Saturday, February 2, 2013

Practicing Awareness of Microaggressions


After listening to Dr. Sue’s media segment about microaggressions, I began thinking about microaggressions that I am guilty of as well as listening for microaggressions that I heard from other people.  I heard one specific microaggression that stood out to me this week. 

As a Baltimore Ravens fan, I have been following the media coverage for my team this week, leading up to the Super Bowl.  When I was listening to the coverage of “Media Day”, I was surprised to hear San Francisco 49ers, Chris Culliver make the following comment:

Culliver was being interviewed by comedian Arte Lange on Tuesday night when Lange asked him if there were gay players in the NFL.

"I don't do the gay guys man," Culliver said. "I don't do that."

Lange asked if he thought there were any gay players currently on the 49ers.

"No, we don't got no gay people on the team, they gotta get up out of here if they do. Can't be with that sweet stuff."

Culliver immediately came under fire and issued an apology.

"The derogatory comments I made [Tuesday] were a reflection of thoughts in my head, but they are not how I feel," Culliver said in a statement released by the 49ers. "It has taken me seeing them in print to realize that they are hurtful and ugly. Those discriminating feelings are truly not in my heart. Further, I apologize to those who I have hurt and offended, and I pledge to learn and grow from this experience." (Loumena, 2013)

This was clearly a microassult on the gay community.  Although he apologized later, Culliver made a deliberate, hurtful, and harmful attack on gay men in the NFL.  Considering the circumstance that this player finds himself in, an NFC champion, going to the Super Bowl, I was very shocked to hear his comments.  NFL players are often looked up to as role models and he made a very poor decision with the response he made in his interview. 

I realize that many people make comments that are discriminatory, stereotypical, or prejudice, often unintentionally, but these comments are very hurtful.  When these types of comments are made, it not only affects the targeted person, but unless pointed out, promotes the idea that these types of comments are acceptable.  This week had made me look at myself and have an awareness of the things I say.  I do not want to be responsible for degrading or making another person feel inferior.  I hope to spread awareness of microaggressions and be more aware of what I say.

Resources

Laureate Education, Inc. (2011). Microagressions in everyday life.

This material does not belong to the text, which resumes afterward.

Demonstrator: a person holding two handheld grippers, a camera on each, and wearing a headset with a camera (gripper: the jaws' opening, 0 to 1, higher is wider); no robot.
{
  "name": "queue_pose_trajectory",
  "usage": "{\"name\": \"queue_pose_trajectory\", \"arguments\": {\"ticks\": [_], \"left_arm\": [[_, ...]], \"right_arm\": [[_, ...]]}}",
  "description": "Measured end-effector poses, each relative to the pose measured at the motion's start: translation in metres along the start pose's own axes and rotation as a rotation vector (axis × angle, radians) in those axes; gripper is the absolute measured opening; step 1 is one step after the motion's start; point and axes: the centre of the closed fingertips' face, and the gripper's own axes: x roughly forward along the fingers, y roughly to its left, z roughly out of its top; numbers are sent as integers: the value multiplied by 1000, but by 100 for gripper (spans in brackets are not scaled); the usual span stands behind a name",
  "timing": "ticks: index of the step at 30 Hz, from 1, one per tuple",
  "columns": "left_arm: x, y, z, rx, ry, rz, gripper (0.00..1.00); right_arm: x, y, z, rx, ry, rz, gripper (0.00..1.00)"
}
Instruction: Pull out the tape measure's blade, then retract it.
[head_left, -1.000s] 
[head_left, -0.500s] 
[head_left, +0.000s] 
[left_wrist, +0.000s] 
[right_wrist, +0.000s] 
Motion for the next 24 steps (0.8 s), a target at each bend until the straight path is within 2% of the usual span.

Loumena, D. (2013, February 2). Chris Culliver to have sensitivity training, work with LGBT group. Los Angeles Times. Retrieved from http://www.latimes.com

4 comments:

  1. I too did not realize how hurtful seemingly harmless comments could be and I am now more aware after this week's class. This week I have thought more before I have said things and tried to think about how my words would be viewed before I expressed them. I think we have all become more aware this week and that is the first step, admitting there is a problem, to solving this concern.
    I agree that this comment was obviously an insult on the gay community. I wonder what would have happened if he had not immediately under come fire for his comment. Would he have issued a statement or would he have stuck with his comment? Children look up to professional athletes and I am sure some families now question letting their children cheer for him and children. I also used this week's topic to reflect on the microaggressions I have committed and recognize that such comments are hurtful.

    Side note as I am also from the Baltimore area- GO RAVENS!

    ReplyDelete
  2. I agree with both of you. I also feel that this week has given me an opportunity to reflect on myself and others around me who have committed microagressions. I now know how to recognize microaggressions and will be able to avoid using them or being around others we do.

    ReplyDelete
  3. This course has given me a deepen understanding about diversity. I have honestly reflected about my beliefs towards certain social identities. I have also shared this knowledge with my husband and hope to keep spreading awareness of how micro-aggression impact others.

    ReplyDelete
  4. This weeks lesson on microaggression has made me cautious of the things I say on a daily basis. I will be sensitive to gender, race, disabilities and culture. I don't want to cause anyone to feel harm in my words and or by my actions.